Assistant Sedgwick County District Attorney Justin Edwards outlined the state’s case in his opening statements to the jury earlier today:

Public defender Jama Mitchell gave Adkins’ version:

The trial is expected to last the rest of the week before Judge David Kaufman.

Wichita school bus driver charged with fondling 6-year-old

A 73-year-old Wichita school bus driver has been charged with fondling a 6-year-old girl.

Billy J. Reynolds made his first appearance Tuesday morning to hear charges against him on four counts of aggravated indecent liberties with a child. Prosecutors say he engaged in lewd touching of the girl from October until his arrest Jan. 6.

Susan Arensman, spokeswoman for Wichita Public Schools, said the girl’s parent reported the acts to the principal at Emerson Open Magnet Elementary, who called the Wichita-Sedgwick County Exploited and Missing Children’s Unit. Arensman said Reynolds, employed privately by Durham School Services, was fired the day after the district received the complaint. He had driven a bus for 16 years.

Reynolds’ preliminary hearing is tentatively set for Feb. 3.

Wichita tennis coach will go to trial accused of sex with teen

Wichita tennis coach Barry Fields will face trial this spring, accused of having sex with a 15-year-old girl who attended his family’s academy.

Fields, 44, helps run BK Tennis Academy, which opened in 1992 and serves about 200 young tennis players each month. Today he pleaded not guilty to having sexual intercourse with one of the girls from the academy three times between May and July last year.

After Fields waived his preliminary hearing, Sedgwick County District Judge Ben Burgess ordered the case to proceed to trial, tentatively set for April 13. Fields is charged with three counts of aggravated indecent liberties with a child, because the girl was older than 14 but younger than 16, which is the age of consent in Kansas.

Former Haysville doctor will stay out of jail awaiting trial

A federal judge in Wichita ruled today that a former Haysville doctor will remain free awaiting trial next month on charges that he over-prescribed painkillers, resulting in the deaths of 59 patients.

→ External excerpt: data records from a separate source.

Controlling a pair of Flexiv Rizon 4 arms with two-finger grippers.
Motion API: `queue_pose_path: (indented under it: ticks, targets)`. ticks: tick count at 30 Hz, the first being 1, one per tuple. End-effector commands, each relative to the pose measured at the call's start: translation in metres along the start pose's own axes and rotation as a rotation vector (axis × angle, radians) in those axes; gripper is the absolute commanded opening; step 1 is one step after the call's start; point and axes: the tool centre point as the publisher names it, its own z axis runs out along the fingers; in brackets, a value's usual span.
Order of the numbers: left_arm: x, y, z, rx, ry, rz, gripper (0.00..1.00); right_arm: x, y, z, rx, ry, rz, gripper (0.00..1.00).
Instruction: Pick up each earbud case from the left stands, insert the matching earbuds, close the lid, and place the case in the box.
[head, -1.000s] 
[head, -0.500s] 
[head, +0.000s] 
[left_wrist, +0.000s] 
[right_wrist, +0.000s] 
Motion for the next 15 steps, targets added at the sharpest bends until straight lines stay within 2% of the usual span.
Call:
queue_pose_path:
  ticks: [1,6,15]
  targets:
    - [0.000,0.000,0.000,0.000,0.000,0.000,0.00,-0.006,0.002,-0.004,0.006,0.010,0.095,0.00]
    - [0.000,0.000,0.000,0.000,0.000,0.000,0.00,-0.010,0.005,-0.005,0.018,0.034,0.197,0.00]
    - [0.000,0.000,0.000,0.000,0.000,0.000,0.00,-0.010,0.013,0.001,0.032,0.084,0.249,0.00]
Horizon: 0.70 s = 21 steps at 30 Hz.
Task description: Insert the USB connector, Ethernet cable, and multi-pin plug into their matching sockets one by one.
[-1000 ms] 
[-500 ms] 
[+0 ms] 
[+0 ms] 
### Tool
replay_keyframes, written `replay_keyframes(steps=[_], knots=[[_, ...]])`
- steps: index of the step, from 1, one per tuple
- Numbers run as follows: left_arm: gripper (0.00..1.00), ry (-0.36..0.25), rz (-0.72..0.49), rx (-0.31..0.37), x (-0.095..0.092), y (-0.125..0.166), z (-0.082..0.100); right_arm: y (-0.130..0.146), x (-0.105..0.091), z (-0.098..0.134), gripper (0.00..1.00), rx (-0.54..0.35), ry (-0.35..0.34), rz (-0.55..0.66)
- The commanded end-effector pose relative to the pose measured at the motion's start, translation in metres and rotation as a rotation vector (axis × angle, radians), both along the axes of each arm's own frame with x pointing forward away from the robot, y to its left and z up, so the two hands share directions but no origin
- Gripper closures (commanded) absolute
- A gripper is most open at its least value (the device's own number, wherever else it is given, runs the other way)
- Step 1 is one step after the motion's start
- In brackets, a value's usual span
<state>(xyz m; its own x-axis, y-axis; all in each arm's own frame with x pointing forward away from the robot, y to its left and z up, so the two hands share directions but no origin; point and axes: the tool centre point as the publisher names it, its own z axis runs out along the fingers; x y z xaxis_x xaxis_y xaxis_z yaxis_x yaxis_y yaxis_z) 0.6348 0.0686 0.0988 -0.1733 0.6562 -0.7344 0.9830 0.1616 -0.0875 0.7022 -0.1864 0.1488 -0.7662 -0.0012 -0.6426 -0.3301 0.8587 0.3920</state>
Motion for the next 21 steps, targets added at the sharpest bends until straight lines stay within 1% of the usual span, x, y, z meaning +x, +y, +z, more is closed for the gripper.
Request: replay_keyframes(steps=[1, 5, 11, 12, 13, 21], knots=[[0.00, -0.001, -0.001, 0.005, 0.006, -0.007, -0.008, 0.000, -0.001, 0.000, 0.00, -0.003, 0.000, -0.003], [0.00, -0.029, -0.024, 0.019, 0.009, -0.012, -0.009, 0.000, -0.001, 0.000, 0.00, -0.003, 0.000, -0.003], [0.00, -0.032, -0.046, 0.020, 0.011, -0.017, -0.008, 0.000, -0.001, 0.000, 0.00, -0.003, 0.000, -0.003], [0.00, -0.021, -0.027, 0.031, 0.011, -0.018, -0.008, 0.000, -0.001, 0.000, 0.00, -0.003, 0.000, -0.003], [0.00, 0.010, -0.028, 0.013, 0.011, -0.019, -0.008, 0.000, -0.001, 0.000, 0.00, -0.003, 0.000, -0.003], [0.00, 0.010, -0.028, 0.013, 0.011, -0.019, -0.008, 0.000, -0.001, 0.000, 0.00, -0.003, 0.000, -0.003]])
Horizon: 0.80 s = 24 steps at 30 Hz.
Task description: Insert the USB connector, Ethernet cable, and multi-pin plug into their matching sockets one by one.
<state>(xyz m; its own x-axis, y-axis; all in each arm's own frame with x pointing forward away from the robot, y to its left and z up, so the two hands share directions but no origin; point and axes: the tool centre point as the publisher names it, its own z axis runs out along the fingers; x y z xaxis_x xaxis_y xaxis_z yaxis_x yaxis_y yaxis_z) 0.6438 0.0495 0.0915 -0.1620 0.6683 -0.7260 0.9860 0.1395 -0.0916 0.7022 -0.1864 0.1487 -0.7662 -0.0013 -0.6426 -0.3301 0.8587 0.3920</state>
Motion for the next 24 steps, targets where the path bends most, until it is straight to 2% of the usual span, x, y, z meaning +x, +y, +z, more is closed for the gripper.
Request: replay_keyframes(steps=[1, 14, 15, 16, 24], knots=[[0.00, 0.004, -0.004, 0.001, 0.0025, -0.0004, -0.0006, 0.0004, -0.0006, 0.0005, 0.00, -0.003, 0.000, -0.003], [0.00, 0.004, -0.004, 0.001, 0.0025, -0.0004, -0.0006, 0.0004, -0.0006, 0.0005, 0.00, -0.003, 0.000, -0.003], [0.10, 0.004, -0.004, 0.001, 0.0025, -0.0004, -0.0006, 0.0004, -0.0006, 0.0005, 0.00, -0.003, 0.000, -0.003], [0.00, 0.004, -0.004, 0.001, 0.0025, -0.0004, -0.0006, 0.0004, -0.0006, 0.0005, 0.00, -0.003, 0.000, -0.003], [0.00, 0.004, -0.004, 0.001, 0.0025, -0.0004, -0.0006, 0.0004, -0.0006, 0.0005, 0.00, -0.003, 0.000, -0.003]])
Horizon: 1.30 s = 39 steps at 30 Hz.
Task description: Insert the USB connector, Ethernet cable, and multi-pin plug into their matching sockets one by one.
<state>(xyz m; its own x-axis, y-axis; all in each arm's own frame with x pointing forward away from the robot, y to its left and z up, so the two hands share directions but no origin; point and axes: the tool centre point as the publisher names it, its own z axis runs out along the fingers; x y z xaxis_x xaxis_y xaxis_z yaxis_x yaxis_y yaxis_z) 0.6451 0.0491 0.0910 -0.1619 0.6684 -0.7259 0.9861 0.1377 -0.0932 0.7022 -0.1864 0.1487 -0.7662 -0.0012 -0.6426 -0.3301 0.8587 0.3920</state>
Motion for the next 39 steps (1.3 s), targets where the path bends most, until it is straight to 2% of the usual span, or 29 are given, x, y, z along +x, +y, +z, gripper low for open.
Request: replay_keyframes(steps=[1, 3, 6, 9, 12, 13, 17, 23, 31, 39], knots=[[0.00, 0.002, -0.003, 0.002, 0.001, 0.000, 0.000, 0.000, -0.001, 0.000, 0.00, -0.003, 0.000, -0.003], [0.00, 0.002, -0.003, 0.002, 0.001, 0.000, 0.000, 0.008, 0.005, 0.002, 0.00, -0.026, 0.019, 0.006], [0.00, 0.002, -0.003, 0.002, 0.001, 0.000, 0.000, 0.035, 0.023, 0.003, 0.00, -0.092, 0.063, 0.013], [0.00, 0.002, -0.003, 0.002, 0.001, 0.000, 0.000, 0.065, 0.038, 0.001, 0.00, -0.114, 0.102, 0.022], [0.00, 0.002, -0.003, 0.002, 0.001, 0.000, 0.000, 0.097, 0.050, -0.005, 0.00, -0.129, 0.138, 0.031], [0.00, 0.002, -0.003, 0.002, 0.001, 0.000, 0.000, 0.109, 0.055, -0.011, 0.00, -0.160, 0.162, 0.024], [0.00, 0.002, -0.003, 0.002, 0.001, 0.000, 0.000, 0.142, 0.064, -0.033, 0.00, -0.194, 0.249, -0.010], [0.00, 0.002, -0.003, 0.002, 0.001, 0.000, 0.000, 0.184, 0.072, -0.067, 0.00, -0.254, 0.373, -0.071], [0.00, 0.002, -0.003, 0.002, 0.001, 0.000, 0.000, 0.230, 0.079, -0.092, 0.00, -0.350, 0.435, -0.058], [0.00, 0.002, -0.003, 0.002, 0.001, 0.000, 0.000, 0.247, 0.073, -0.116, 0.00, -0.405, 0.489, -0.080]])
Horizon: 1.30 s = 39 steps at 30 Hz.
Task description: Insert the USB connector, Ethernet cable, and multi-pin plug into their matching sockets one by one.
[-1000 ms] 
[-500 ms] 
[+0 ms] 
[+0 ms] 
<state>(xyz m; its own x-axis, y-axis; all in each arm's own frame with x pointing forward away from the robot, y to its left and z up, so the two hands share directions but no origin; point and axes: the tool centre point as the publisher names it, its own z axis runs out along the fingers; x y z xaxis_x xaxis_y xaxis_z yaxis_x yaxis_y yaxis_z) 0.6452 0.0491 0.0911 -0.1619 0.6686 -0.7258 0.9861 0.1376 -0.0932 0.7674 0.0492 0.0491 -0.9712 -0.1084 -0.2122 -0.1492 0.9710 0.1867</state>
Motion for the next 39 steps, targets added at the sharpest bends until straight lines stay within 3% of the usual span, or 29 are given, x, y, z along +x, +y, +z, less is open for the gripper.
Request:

U.S. District Judge Monti Belot denied a request by the prosecution to revoke Stephen Schneider’s bond.

Prosecutors had said Schneider didn’t meet conditions of his bond by not finding someone to safely keep the records held at the Schneider Medical Clinic. Schneider’s lawyer said they couldn’t agree with the prosecution on an appropriate person to keep the records. Nor could the Kansas Board of Healing Arts come to terms over the records. The board has filed suit asking a Shawnee County District Judge to appoint a custodian.

“It is the State Board of Healing Arts that is best positioned to ensure that Defendant’s responsibilities are fulfilled concerning the medical records and his duties to his former patients,” Belot wrote in his order.

Linda Schneider, the doctor’s wife and manager of the clinic, remains in jail awaiting trial Feb. 3, after judges ruled she was a potential flight risk. The couple face 34 federal charges and claims that they ran a “pill mill” and unlawfully prescribed painkillers and other narcotics, putting their patients in danger.

Man accused of shooting Rosann Kapaun ruled competent to stand trial

Sedgwick County District Judge Ben Burgess this morning reinstated the case against Charles Cullum, who is accused of shooting Rosann Kapaun nearly two years ago.

Cullum’s case had been taken off the docket last spring for him to undergo a mental evaluation. Cullum returned to court this morning after being determined competent to understand the charges against him and assist in his defense.

Kapaun, 43, was the niece of the Rev. Emil Kapaun, the man for whom Kapaun Mount Carmel High School in Wichita is named. Police say she was abducted from her apartment in west Wichita on May 16, 2007. She was shot and killed the next day. Her body was found in the 1600 block of East 46th Street South.

In October, two co-defendants were sentenced for participating in the killings of Kapaun and Chad Clayton.

Clayton, 26, was shot during a robbery at a house in the 6700 block of West O’Neil, six days after Kapaun’s kidnapping. Steven Cornelius received a 24-year prison sentence and Eric Huerta is serving 31 years for second-degree murder, aggravated kidnapping and other charges.

Cullum’s trial is tentatively set for next month.